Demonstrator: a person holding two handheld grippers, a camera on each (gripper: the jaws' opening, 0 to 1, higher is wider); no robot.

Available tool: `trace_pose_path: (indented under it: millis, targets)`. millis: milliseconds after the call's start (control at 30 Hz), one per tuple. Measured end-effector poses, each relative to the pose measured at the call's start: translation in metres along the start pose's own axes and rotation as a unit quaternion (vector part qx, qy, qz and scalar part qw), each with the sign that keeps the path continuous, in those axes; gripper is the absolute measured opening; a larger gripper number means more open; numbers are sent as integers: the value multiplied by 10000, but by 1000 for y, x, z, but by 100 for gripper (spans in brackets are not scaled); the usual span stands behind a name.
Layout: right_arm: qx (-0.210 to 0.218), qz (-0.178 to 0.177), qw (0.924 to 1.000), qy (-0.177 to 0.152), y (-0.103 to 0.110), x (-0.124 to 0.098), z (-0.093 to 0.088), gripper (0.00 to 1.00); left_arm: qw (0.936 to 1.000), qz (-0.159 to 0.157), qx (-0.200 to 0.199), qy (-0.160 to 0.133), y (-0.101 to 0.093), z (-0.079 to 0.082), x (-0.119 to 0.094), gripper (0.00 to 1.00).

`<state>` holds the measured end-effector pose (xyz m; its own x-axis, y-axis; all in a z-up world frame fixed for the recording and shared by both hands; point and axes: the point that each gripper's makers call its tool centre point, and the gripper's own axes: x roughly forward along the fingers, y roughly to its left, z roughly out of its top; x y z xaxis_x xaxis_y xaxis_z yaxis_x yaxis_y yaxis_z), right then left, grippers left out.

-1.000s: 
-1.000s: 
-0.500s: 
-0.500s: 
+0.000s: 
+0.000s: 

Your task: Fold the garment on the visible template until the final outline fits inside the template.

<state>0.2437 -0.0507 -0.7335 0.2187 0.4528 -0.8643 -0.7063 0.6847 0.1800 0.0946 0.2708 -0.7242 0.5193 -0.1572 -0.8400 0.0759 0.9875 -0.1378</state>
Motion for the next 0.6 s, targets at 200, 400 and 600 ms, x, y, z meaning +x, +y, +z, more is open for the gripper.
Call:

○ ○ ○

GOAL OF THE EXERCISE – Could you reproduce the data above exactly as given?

EXERCISE ANSWER –
Demonstrator: a person holding two handheld grippers, a camera on each (gripper: the jaws' opening, 0 to 1, higher is wider); no robot.

Available tool: `trace_pose_path: (indented under it: millis, targets)`. millis: milliseconds after the call's start (control at 30 Hz), one per tuple. Measured end-effector poses, each relative to the pose measured at the call's start: translation in metres along the start pose's own axes and rotation as a unit quaternion (vector part qx, qy, qz and scalar part qw), each with the sign that keeps the path continuous, in those axes; gripper is the absolute measured opening; a larger gripper number means more open; numbers are sent as integers: the value multiplied by 10000, but by 1000 for y, x, z, but by 100 for gripper (spans in brackets are not scaled); the usual span stands behind a name.
Layout: right_arm: qx (-0.210 to 0.218), qz (-0.178 to 0.177), qw (0.924 to 1.000), qy (-0.177 to 0.152), y (-0.103 to 0.110), x (-0.124 to 0.098), z (-0.093 to 0.088), gripper (0.00 to 1.00); left_arm: qw (0.936 to 1.000), qz (-0.159 to 0.157), qx (-0.200 to 0.199), qy (-0.160 to 0.133), y (-0.101 to 0.093), z (-0.079 to 0.082), x (-0.119 to 0.094), gripper (0.00 to 1.00).

`<state>` holds the measured end-effector pose (xyz m; its own x-axis, y-axis; all in a z-up world frame fixed for the recording and shared by both hands; point and axes: the point that each gripper's makers call its tool centre point, and the gripper's own axes: x roughly forward along the fingers, y roughly to its left, z roughly out of its top; x y z xaxis_x xaxis_y xaxis_z yaxis_x yaxis_y yaxis_z), right then left, grippers left out.

-1.000s: 
-1.000s: 
-0.500s: 
-0.500s: 
+0.000s: 
+0.000s: 

Your task: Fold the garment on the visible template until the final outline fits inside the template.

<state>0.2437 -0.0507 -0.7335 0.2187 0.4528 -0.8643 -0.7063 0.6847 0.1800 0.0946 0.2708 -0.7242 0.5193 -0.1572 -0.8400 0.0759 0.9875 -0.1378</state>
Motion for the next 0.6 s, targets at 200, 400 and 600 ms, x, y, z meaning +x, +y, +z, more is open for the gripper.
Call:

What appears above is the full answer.